Kamala Das (1934-2009) was a major Indian English poet and an important Malayalam writer. She was born into a distinguished literary family. Her mother, Balamani Amma, was a well-known Malayalam poet and her grand-uncle Nalapat Narayana Menon was a renowned writer and translator. She grew up in Punnayurkulam, her ancestral village in Kerala, and in Calcutta where her parents lived. She was married off at the age of fifteen, and began writing and publishing while in her teens. With her taboo-breaking early poetry and her controversial autobiography, Kamala became an icon for Indian women. In English, she published six collections of poetry in her lifetime-Summer in Calcutta (1965), The Descendants (1967), The Old Playhouse and Other Poems (1973), Collected Poems vol. I (1984), Only the Soul Knows How to Sing: Selections from Kamala Das (1996), Encountering Kamala (2007)-and her autobiography, My Story (1976). She was recognized with many literary prizes, including the Sahitya Akademi and the Vayalar awards.

Arundhati Roy

Arundhati Roy is the author of the novels The God of Small Things, which won the Booker Prize in 1997, and The Ministry of Utmost Happiness, which was longlisted for the Booker Prize in 2017. Her non-fiction includes My Seditious Heart, Azadi and, most recently, her memoir Mother Mary Comes to Me. She lives in Delhi.

Joseph S. Alter

Joseph S. Alter is an anthropologist who earned his doctoral degree from the University of California, Berkeley. He teaches at the University of Pittsburgh, where he is Professor and Department Chair. He was born in Landour, Uttarakhand and divides his time between Pittsburgh and the Allegheny mountains of western Pennsylvania and Mussoorie in the Himalayas.

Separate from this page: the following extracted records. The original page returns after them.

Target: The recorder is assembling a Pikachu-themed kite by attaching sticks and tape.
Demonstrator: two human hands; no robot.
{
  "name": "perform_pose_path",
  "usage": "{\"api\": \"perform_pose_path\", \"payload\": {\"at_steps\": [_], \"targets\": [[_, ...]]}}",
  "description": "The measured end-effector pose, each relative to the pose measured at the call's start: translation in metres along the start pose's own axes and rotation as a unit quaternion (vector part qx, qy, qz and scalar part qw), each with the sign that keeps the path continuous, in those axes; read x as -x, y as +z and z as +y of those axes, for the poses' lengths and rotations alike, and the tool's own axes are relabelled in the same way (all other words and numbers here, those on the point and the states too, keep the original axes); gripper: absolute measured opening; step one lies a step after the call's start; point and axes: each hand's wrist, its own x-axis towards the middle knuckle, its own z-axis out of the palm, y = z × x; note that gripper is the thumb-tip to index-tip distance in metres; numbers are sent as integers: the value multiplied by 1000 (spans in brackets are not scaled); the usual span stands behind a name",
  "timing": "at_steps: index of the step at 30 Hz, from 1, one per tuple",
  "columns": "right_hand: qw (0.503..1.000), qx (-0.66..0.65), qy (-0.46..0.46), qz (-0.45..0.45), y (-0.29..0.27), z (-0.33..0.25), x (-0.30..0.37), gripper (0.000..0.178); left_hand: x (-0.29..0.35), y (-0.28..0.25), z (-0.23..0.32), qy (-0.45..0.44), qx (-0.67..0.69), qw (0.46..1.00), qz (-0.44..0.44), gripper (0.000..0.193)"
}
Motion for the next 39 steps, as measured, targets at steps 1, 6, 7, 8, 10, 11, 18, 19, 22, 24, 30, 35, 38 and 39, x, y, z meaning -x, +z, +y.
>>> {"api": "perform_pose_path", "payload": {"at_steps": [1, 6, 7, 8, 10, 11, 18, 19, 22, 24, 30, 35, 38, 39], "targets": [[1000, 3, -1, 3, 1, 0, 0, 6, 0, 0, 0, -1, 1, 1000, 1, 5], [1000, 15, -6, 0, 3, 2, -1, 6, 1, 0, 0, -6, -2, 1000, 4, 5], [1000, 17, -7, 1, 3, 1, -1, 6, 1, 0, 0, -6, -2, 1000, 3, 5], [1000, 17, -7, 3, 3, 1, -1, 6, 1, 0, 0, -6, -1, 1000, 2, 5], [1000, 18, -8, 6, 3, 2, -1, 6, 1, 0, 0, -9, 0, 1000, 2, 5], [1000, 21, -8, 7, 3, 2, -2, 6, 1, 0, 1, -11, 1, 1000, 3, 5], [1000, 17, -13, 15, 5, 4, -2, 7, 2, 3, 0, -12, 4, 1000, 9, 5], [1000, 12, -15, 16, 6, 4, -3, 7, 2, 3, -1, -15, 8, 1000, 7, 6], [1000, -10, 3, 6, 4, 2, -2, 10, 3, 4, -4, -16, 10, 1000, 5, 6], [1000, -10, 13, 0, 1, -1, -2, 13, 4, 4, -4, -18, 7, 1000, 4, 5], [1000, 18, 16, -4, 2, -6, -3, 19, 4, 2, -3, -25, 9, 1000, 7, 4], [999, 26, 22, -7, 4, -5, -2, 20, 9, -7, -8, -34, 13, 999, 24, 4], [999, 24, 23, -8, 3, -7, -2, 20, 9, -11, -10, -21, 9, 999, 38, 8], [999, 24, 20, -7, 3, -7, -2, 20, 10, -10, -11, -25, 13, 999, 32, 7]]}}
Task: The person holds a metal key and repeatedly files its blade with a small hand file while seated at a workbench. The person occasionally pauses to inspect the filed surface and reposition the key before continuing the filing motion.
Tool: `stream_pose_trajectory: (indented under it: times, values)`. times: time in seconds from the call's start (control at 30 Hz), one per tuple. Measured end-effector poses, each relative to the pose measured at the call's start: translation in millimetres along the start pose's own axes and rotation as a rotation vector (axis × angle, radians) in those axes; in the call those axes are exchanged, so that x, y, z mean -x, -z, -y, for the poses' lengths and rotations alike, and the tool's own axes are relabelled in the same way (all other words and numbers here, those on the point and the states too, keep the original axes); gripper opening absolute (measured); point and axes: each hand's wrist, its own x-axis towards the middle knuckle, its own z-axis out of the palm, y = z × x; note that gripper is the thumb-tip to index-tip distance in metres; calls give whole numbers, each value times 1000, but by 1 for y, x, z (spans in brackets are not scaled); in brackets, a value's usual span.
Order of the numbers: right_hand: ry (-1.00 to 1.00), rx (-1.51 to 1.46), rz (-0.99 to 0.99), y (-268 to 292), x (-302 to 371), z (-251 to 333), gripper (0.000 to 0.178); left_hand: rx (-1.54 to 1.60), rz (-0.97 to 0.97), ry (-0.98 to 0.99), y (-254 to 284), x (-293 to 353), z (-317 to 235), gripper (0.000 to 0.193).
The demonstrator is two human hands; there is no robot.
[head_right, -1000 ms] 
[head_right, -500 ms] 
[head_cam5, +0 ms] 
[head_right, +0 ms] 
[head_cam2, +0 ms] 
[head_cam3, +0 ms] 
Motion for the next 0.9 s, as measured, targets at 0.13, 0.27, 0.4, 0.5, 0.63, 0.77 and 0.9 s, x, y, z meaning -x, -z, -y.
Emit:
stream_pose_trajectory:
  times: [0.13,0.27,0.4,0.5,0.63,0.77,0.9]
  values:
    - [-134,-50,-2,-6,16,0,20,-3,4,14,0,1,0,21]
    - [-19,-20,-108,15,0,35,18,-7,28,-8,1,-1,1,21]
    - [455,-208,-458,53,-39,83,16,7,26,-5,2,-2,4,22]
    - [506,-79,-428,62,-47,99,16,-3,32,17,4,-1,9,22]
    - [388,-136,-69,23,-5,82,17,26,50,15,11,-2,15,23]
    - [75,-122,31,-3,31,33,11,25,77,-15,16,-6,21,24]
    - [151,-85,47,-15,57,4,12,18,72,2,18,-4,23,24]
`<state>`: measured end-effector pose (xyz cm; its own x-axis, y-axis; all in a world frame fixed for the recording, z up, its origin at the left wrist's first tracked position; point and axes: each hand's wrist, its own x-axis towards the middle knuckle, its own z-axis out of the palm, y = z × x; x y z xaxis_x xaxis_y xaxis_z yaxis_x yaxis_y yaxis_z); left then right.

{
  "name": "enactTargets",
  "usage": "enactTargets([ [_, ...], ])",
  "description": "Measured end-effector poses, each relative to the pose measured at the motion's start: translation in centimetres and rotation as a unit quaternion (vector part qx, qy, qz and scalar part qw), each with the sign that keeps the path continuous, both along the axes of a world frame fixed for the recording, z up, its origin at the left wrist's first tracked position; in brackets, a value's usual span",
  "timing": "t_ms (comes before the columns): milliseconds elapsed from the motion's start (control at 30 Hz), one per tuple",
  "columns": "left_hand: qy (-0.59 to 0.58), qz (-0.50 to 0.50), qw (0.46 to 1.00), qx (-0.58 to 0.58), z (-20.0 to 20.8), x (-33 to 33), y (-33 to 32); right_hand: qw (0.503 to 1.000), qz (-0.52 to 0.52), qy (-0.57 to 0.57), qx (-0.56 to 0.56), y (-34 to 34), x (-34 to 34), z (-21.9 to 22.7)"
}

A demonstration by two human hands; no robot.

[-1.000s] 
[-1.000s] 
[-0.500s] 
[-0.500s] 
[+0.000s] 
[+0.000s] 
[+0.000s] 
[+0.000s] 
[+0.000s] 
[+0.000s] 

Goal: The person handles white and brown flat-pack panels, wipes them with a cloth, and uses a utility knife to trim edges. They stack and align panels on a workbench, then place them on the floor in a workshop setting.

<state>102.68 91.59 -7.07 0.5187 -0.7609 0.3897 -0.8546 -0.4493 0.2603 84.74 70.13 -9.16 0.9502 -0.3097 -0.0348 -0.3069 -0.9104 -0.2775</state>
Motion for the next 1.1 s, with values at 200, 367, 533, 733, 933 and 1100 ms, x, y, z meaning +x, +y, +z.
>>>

For thirty years he has been conducting research on various aspects of society and culture in South Asia with a particular focus on physical fitness, sport, and the culture and history of medicine. He has written five books, including The Wrestler s Body (University of California Press, 1992), Knowing Dil Das (Penguin India 2010), Gandhi s Body (University of Pennsylvania Press, 2000), Asian Medicine and Globalization (University of Pennsylvania Press, 2005) and Yoga in Modern India (Princeton University Press, 2004). He has also published extensively on a range of sports, including kabaddi and jori/mugdal, on the cultural history and philosophy of Ayurveda and Unani medicine, and on the impact of colonial and post colonial development on the political economy of Mussoorie.

Sara Suleri Goodyear

Sara Suleri Goodyear (Author)
Sara Suleri Goodyear was born in Karachi, Pakistan. She is professor of English at Yale University and the author of Meatless Days, Rhetoric of English India and Boys Will Be Boys.

Azra Raza (Author)
Azra Raza was born in Karachi, Pakistan. She is a practising oncologist and research scientist by profession and lives in Manhattan with her daughter Sheherzad.